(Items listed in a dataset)
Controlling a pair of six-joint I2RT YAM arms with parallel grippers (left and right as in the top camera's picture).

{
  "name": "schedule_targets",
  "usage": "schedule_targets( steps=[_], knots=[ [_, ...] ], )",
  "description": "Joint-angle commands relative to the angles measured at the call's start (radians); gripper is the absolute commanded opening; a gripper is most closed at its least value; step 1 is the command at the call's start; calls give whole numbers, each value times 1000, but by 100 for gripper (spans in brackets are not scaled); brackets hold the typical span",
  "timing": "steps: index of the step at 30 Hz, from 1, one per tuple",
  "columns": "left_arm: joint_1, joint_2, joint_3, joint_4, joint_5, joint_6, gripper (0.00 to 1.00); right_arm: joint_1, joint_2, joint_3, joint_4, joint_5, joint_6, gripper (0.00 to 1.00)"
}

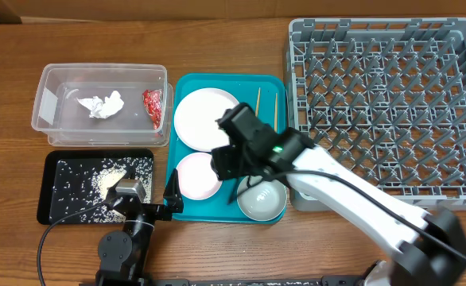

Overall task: Sort waste into correct bins and load items into the dishwasher
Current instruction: 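Move the right gripper to the pink bowl and grasp its rim, then carry the pink bowl into the dish rack and release it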

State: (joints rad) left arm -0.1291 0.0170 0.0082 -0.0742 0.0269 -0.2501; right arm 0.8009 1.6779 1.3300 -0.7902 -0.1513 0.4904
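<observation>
My right gripper [231,176] hangs over the teal tray [187,208], between the small white plate [193,176] and the pale bowl [263,202]. Its fingers look apart with nothing in them. The arm covers the plate's right side, the bowl's top and most of both chopsticks [258,97]. A large white plate [201,117] lies at the tray's back. The grey dishwasher rack [384,95] stands at the right; the arm hides its front left corner. My left gripper [168,191] sits at the tray's left edge, fingers too dark to read.
A clear bin [54,119] at the back left holds a crumpled white paper [99,104] and a red wrapper [152,107]. In front of it lies a black tray [58,208] scattered with rice. My right arm slants across from the front right.
My right gripper has left the rack's front left part and now hangs over the teal tray near the small plate and bowl. The small white cup in the rack is now hidden. The left arm is still.
First my right gripper stood in the rack just behind a small white cup, and my left gripper was over the black tray's right edge. The left then rested at the teal tray's edge. The right stayed in the rack, then came over the tray.
</observation>
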Motion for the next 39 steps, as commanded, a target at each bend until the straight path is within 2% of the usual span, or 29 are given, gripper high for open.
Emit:
schedule_targets(
  steps=[1,6,7,10,12,17,21,25,28,31,33,36,39],
  knots=[
    [6,-5,-3,0,15,26,100,2,116,-1,67,57,46,53],
    [6,-5,-3,0,15,27,100,-2,243,-1,99,45,64,47],
    [6,-5,-3,0,15,27,100,-1,261,-1,102,40,64,43],
    [6,-5,-3,0,15,26,100,4,299,-1,105,30,64,23],
    [6,-5,-3,0,15,26,100,4,297,0,98,31,64,5],
    [6,-5,-3,0,15,26,100,-28,202,24,61,86,63,4],
    [6,-5,-3,0,15,27,100,-62,61,45,13,230,60,4],
    [6,-5,-3,0,15,26,100,-115,-100,47,-22,490,60,4],
    [6,-5,-3,0,15,27,100,-172,-201,47,-60,779,60,4],
    [6,-5,-3,0,15,27,100,-245,-251,47,-119,1114,61,4],
    [6,-5,-3,0,15,27,100,-295,-253,47,-157,1263,61,4],
    [6,-5,-3,0,15,27,100,-382,-235,36,-196,1355,61,4],
    [6,-5,-3,0,15,26,100,-462,-207,16,-196,1347,66,4]
  ],
)
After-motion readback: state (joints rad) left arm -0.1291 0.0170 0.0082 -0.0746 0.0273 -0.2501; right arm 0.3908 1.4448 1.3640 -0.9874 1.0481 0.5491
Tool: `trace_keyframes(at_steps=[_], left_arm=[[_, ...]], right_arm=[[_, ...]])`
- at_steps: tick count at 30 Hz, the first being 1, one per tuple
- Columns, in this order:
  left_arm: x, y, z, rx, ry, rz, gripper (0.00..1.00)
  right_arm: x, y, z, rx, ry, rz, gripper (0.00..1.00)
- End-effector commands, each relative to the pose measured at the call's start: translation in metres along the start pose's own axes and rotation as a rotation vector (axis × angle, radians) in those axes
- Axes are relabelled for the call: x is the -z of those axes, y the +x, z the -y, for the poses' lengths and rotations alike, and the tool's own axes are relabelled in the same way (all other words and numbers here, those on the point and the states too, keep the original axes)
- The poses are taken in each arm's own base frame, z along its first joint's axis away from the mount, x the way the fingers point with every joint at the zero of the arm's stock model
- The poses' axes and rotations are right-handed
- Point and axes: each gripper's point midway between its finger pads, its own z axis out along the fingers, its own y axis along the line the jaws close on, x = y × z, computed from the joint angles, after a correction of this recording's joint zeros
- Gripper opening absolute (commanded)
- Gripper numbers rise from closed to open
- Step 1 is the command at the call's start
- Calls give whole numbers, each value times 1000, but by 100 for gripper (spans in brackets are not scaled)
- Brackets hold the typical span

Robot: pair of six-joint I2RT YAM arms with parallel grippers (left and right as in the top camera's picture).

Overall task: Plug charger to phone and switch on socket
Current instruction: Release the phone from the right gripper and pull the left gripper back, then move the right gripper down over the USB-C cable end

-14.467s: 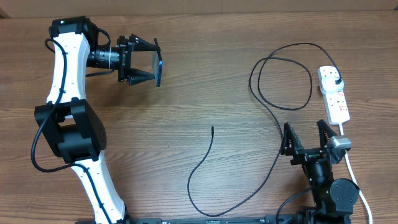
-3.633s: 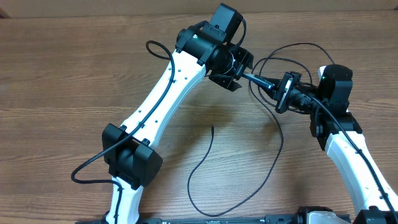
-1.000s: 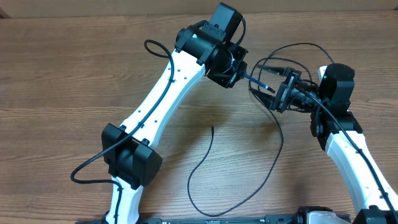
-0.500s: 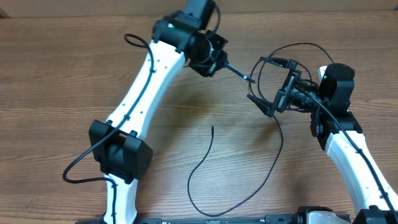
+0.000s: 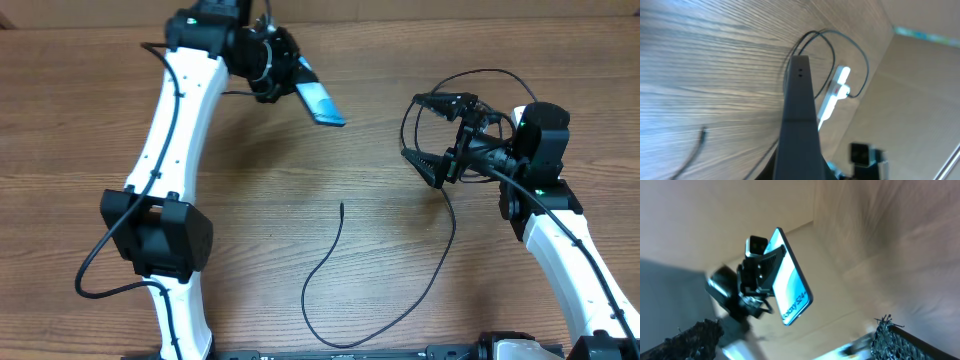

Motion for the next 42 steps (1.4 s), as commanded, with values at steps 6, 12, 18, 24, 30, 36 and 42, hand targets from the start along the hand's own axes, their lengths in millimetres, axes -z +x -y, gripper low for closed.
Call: trace_keyframes(at_steps=[6,12,18,24,30,36,42], left_arm=[[32,1,2,-306,92,-26,4],[48,-1,6,-380,195,-45,4],[61,-11,-5,-355,198,-24,4],[65,-13,-11,-371,191,-21,4],[66,-14,-10,-373,193,-16,4],[66,-15,-10,-377,194,-13,4],[66,-15,-10,-376,194,-14,4]], right_arm=[[-2,8,13,511,60,-33,100],[-16,24,9,604,46,-75,100],[-33,43,1,689,69,-93,99],[-44,42,18,744,259,-13,99],[-47,44,26,827,464,63,99],[-59,42,44,836,635,36,99],[-73,34,80,792,840,-20,100]])
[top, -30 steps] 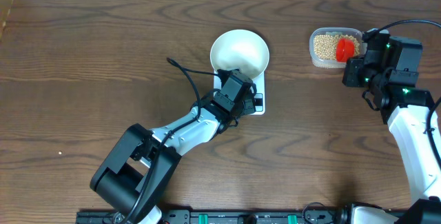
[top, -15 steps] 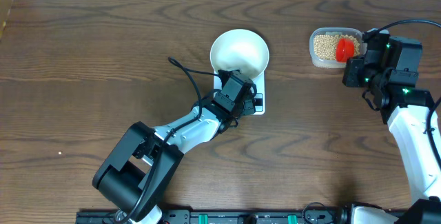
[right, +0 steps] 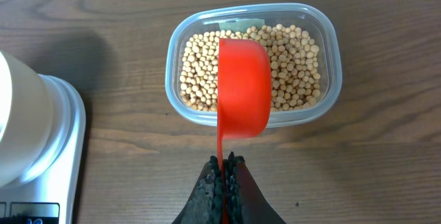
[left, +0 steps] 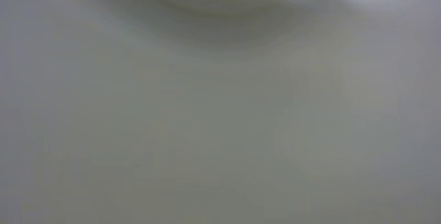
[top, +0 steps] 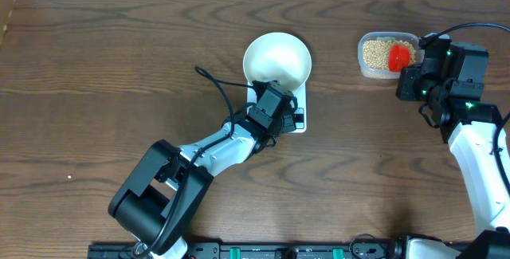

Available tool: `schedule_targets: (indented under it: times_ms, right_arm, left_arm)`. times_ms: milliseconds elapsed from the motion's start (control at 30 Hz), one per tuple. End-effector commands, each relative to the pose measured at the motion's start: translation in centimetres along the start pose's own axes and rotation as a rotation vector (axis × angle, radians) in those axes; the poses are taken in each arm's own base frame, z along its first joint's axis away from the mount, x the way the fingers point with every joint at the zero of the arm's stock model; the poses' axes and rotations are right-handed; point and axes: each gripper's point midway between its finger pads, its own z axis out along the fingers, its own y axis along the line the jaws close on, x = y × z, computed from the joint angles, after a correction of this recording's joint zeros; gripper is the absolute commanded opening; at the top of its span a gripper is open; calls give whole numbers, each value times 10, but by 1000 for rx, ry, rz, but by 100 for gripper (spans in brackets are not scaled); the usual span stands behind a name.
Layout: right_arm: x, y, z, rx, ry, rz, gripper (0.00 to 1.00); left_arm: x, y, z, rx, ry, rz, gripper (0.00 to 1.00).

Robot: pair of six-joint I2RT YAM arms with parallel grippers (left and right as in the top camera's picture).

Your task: Scoop item into bowl and weigh 50g on scale

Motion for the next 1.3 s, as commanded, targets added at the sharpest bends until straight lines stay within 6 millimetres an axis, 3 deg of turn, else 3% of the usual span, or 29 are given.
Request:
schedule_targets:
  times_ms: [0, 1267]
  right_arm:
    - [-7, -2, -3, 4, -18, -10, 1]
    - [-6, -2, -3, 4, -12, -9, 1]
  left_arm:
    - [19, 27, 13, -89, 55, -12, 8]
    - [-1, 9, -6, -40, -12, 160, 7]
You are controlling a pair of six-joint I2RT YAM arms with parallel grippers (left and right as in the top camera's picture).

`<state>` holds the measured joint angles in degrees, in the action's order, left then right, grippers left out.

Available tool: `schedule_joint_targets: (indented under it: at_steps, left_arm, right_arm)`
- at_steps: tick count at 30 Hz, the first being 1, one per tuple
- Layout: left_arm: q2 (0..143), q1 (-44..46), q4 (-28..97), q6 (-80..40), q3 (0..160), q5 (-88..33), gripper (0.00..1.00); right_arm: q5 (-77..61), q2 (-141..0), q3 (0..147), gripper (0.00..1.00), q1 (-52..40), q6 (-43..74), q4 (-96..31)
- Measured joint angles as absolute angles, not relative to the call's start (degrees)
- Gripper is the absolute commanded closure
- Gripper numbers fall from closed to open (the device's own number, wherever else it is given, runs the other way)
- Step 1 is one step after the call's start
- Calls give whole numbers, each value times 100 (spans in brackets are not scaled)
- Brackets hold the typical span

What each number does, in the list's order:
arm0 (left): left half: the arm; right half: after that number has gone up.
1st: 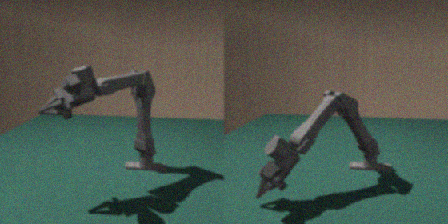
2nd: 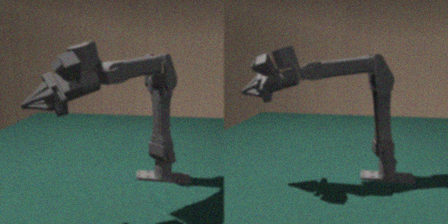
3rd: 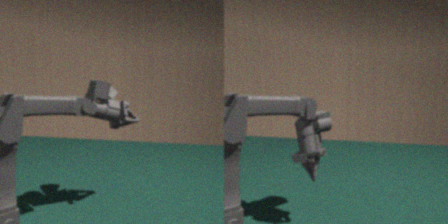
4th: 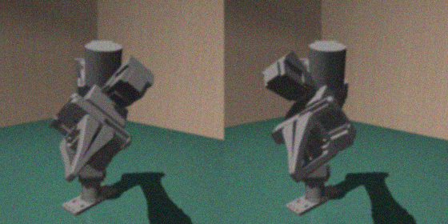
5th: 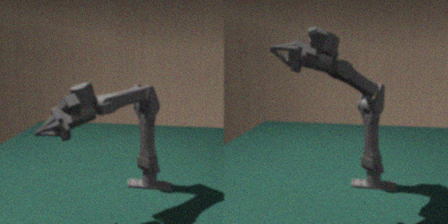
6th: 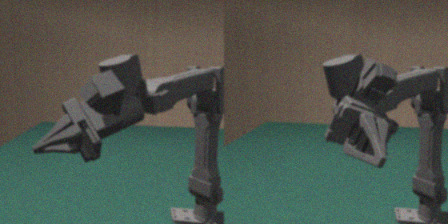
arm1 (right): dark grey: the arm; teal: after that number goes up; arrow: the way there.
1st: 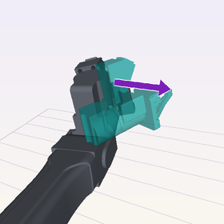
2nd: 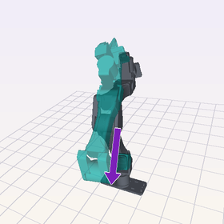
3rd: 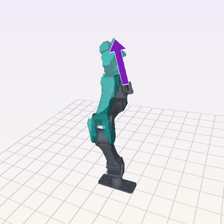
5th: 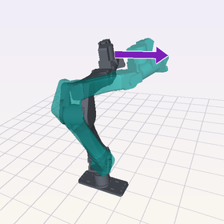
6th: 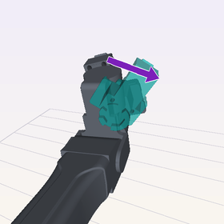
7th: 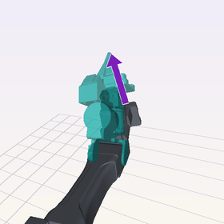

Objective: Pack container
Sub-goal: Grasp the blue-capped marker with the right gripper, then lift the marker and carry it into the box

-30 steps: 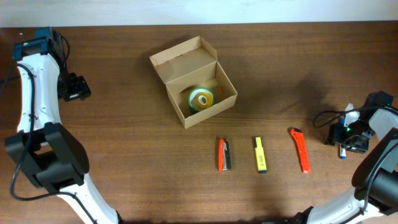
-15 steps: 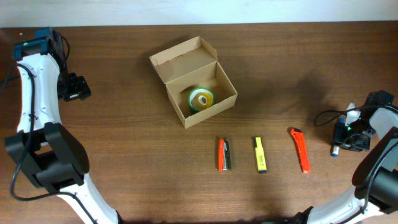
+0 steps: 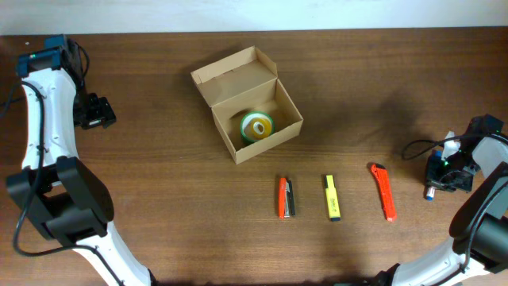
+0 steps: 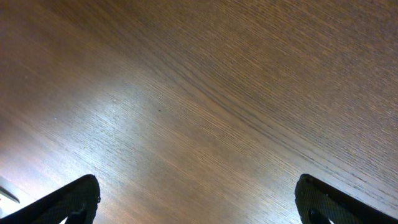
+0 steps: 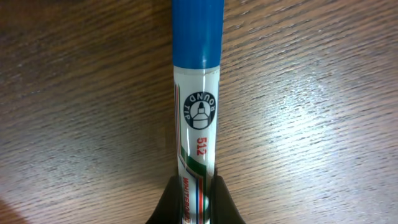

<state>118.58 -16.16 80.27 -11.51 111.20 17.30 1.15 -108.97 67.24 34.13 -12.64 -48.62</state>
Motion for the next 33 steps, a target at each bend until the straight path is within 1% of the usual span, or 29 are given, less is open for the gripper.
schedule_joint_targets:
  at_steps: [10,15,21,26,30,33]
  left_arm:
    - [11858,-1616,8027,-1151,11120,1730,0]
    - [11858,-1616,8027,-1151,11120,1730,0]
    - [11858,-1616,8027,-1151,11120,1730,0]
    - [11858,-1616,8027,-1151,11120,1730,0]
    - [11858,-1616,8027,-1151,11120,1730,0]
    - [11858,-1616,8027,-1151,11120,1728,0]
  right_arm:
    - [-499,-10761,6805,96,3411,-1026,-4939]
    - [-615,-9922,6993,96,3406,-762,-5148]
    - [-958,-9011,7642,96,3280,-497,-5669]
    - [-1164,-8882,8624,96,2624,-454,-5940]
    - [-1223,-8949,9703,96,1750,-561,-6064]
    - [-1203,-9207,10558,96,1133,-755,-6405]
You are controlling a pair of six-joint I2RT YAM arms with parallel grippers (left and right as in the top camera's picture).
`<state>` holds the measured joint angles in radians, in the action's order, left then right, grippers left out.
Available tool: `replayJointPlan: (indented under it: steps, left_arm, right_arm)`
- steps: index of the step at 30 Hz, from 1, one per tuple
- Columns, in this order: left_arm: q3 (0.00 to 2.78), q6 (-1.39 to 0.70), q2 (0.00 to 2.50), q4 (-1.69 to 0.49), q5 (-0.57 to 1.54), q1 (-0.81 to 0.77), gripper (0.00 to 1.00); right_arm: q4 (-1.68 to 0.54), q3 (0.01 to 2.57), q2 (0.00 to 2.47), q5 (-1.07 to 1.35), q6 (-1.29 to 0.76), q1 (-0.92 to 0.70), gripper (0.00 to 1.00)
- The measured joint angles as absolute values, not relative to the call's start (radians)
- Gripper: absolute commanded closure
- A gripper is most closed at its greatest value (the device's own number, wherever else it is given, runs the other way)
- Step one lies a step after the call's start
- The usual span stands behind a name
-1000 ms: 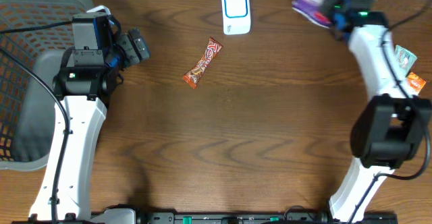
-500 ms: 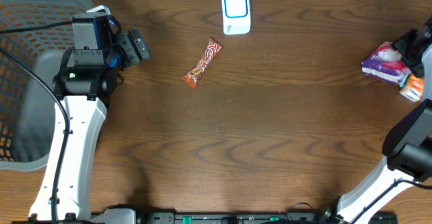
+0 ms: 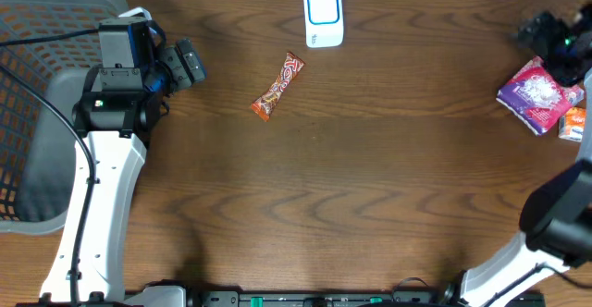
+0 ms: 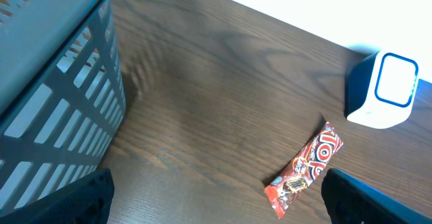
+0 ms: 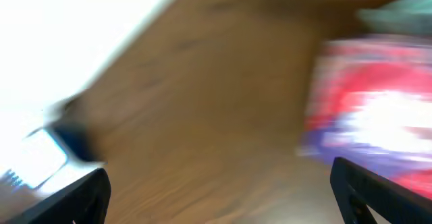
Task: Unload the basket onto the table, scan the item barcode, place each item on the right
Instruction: 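Carry the bag to the right edge and release it, then reach the right gripper to the orange-red wrapper and grasp it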
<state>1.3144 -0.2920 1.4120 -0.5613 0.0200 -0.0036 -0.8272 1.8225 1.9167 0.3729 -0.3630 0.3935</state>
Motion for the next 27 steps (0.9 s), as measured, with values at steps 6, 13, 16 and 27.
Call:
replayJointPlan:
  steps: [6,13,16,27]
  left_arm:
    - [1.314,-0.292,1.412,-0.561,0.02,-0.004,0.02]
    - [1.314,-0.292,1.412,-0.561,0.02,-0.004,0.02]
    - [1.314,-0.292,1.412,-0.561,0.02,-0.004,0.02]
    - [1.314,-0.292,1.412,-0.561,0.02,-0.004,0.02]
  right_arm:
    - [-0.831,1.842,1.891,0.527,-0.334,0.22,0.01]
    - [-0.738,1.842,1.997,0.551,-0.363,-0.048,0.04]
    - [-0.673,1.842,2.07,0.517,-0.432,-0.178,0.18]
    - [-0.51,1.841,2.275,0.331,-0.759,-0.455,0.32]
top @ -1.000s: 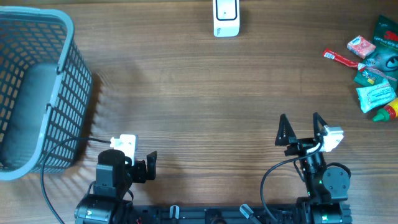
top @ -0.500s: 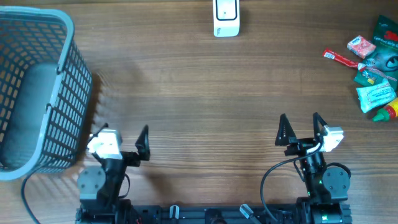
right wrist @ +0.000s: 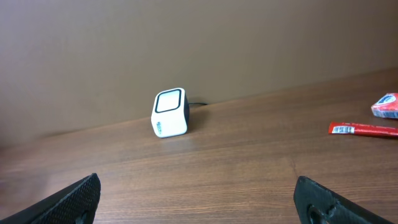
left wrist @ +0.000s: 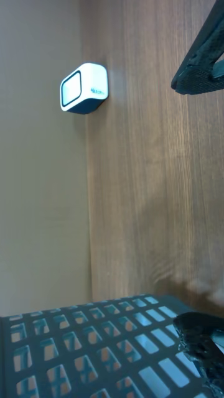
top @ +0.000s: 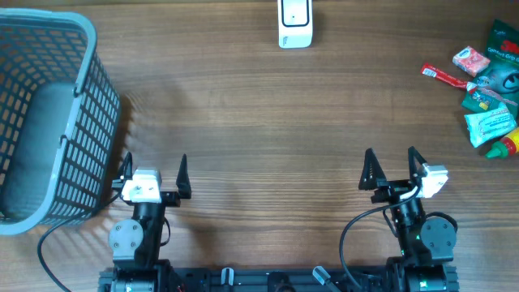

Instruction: Scan the item barcode

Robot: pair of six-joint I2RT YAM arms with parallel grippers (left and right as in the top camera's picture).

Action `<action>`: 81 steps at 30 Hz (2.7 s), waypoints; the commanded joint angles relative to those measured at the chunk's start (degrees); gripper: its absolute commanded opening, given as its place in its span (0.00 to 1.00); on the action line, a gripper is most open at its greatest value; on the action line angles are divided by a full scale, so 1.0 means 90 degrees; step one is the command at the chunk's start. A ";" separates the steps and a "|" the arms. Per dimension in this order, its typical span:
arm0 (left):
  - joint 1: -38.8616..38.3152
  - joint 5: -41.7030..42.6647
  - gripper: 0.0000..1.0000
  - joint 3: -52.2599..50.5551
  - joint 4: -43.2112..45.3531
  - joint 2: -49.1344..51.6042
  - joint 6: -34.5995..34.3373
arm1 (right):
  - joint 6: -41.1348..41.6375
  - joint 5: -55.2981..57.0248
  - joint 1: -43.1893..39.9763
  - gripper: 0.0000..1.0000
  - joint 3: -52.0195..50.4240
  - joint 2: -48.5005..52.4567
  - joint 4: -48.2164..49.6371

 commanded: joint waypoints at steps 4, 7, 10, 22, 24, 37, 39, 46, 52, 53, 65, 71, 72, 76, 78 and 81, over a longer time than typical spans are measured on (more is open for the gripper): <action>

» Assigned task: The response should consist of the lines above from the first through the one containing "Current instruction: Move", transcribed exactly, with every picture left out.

» Solution for this problem:
Controlling a pair of six-joint I2RT YAM arms with parallel grippers (left and right as in the top camera's picture).

{
  "name": "schedule_targets",
  "usage": "schedule_targets( steps=[_], knots=[ [_, ...] ], )",
  "description": "Joint-angle commands relative to the angles measured at the call's start (radians); gripper is the absolute commanded opening; a gripper is most closed at its least value; step 1 is the command at the call's start; calls give whole numbers, each value times 1000, but by 100 for gripper (spans in brackets are not scaled); brackets hold the typical span",
  "timing": "steps: index of the step at 30 Hz, from 1, one per tuple",
  "columns": "left_arm: joint_1, joint_2, joint_3, joint_4, joint_5, joint_6, gripper (0.00 to 1.00); right_arm: joint_1, joint_2, joint_3, joint_4, joint_5, joint_6, gripper (0.00 to 1.00)"
}


Overall task: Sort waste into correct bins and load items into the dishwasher
Current instruction: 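Move the right gripper to the pink bowl and grasp its rim, then carry the pink bowl into the dish rack and release it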

The answer has nothing more to it.